++++ DATASET CONTENT ++++
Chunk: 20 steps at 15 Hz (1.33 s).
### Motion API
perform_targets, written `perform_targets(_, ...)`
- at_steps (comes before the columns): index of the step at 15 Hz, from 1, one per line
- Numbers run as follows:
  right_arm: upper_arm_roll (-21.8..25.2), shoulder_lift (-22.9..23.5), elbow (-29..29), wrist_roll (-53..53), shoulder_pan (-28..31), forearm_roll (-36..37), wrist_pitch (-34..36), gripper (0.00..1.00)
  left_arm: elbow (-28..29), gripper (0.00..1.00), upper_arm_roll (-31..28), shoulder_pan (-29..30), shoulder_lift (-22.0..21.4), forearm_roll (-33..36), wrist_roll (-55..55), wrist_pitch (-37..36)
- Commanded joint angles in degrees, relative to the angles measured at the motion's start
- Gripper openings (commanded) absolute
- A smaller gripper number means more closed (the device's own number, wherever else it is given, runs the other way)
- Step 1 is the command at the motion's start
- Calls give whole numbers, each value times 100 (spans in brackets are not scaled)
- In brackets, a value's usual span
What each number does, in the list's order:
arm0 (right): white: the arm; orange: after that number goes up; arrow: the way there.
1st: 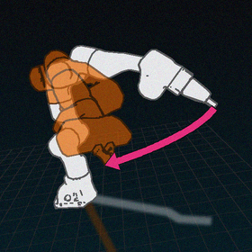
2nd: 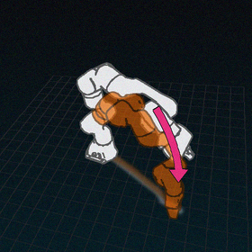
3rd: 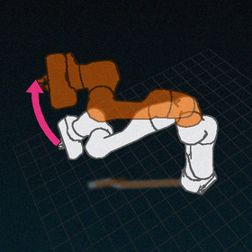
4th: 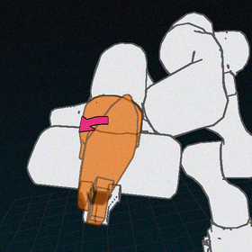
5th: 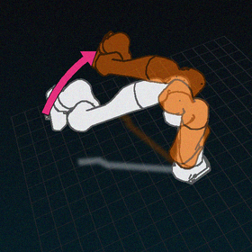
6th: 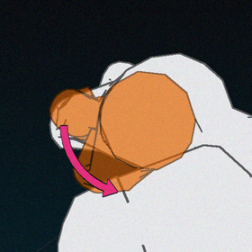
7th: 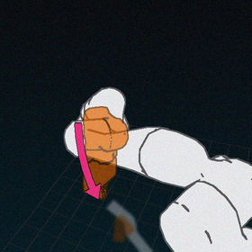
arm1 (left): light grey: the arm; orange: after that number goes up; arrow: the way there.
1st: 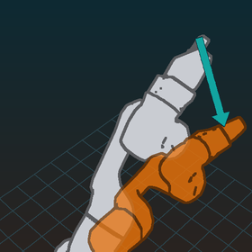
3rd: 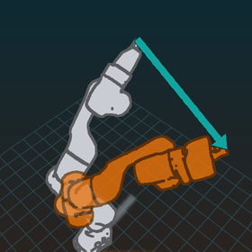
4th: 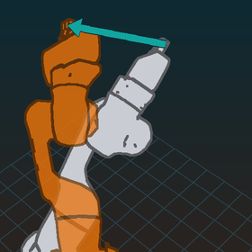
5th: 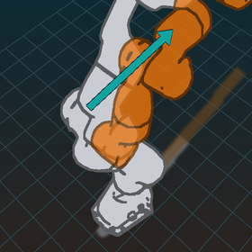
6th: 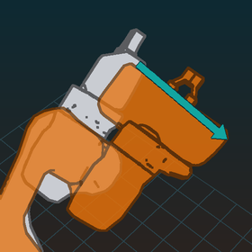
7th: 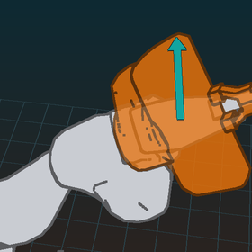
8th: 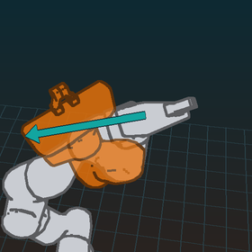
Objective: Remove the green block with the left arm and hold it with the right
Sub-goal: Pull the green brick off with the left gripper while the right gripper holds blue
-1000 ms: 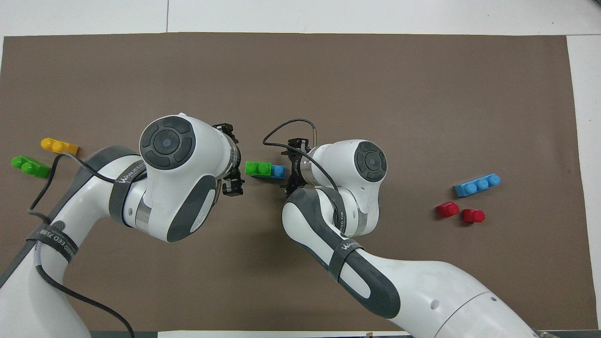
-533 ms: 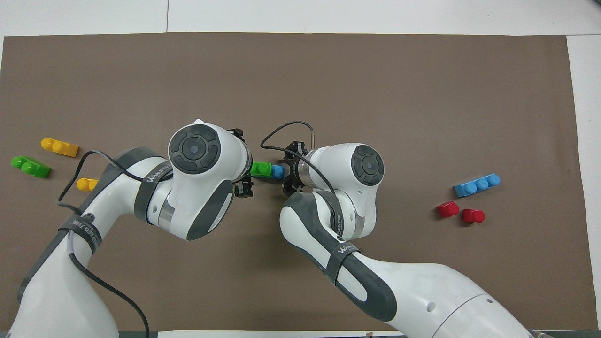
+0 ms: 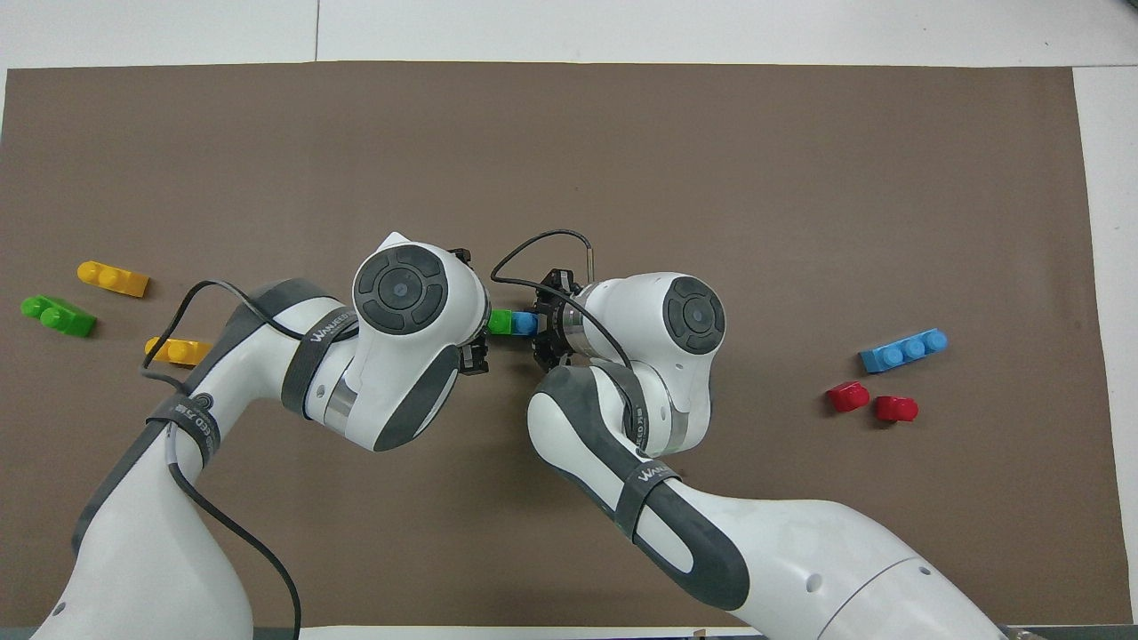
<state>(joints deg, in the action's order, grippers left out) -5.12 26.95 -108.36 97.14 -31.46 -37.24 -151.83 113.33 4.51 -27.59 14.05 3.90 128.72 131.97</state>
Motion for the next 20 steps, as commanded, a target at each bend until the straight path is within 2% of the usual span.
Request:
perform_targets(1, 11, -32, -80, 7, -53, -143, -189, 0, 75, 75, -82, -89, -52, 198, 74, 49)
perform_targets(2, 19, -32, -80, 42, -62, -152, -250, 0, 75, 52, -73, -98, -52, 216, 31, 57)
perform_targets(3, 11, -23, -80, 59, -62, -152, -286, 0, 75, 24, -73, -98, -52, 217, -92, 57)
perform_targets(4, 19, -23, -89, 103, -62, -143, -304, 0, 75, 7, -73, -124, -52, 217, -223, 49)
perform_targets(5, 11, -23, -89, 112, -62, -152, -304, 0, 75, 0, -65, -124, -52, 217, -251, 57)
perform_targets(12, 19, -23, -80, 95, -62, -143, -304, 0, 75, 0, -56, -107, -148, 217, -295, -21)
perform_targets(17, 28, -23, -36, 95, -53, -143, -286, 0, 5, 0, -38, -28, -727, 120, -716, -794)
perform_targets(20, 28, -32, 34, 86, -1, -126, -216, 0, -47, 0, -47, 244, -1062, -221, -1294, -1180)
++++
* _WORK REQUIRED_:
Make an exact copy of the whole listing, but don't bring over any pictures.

* _RESPONSE_:
Chunk: 20 steps at 15 Hz (1.33 s).
### Motion API
perform_targets, written `perform_targets(_, ...)`
- at_steps (comes before the columns): index of the step at 15 Hz, from 1, one per line
- Numbers run as follows:
  right_arm: upper_arm_roll (-21.8..25.2), shoulder_lift (-22.9..23.5), elbow (-29..29), wrist_roll (-53..53), shoulder_pan (-28..31), forearm_roll (-36..37), wrist_pitch (-34..36), gripper (0.00..1.00)
  left_arm: elbow (-28..29), gripper (0.00..1.00), upper_arm_roll (-31..28), shoulder_pan (-29..30), shoulder_lift (-22.0..21.4), forearm_roll (-33..36), wrist_roll (-55..55), wrist_pitch (-37..36)
- Commanded joint angles in degrees, relative to the angles measured at the motion's start
- Gripper openings (commanded) absolute
- A smaller gripper number means more closed (the device's own number, wherever else it is given, runs the other way)
- Step 1 is the command at the motion's start
- Calls give whole numbers, each value times 100 (spans in brackets are not scaled)
- In brackets, a value's usual span
What each number does, in the list's order:
arm0 (right): white: the arm; orange: after that number goes up; arrow: the way there.
1st: 
2nd: 
3rd: 
4th: 
5th: 
6th: 
7th: 
arm1 (left): light grey: the arm; orange: after that number goes up; arrow: the way there.
1st: 
3rd: 
4th: 
5th: 
6th: 
7th: 
8th: 
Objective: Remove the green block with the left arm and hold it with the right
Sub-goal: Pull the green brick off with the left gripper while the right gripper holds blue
-1000 ms: 
-533 ms: 
+0 ms: 
<state>(joints deg, in the action's order, grippers left out) -5.12 26.95 -108.36 97.14 -31.46 -37.24 -151.83 113.33 4.51 -27.59 14.05 3.90 128.72 131.97</state>
Motion for the next 20 steps, as commanded, a target at each bend until the straight path is within 2% of the usual span.
Request:
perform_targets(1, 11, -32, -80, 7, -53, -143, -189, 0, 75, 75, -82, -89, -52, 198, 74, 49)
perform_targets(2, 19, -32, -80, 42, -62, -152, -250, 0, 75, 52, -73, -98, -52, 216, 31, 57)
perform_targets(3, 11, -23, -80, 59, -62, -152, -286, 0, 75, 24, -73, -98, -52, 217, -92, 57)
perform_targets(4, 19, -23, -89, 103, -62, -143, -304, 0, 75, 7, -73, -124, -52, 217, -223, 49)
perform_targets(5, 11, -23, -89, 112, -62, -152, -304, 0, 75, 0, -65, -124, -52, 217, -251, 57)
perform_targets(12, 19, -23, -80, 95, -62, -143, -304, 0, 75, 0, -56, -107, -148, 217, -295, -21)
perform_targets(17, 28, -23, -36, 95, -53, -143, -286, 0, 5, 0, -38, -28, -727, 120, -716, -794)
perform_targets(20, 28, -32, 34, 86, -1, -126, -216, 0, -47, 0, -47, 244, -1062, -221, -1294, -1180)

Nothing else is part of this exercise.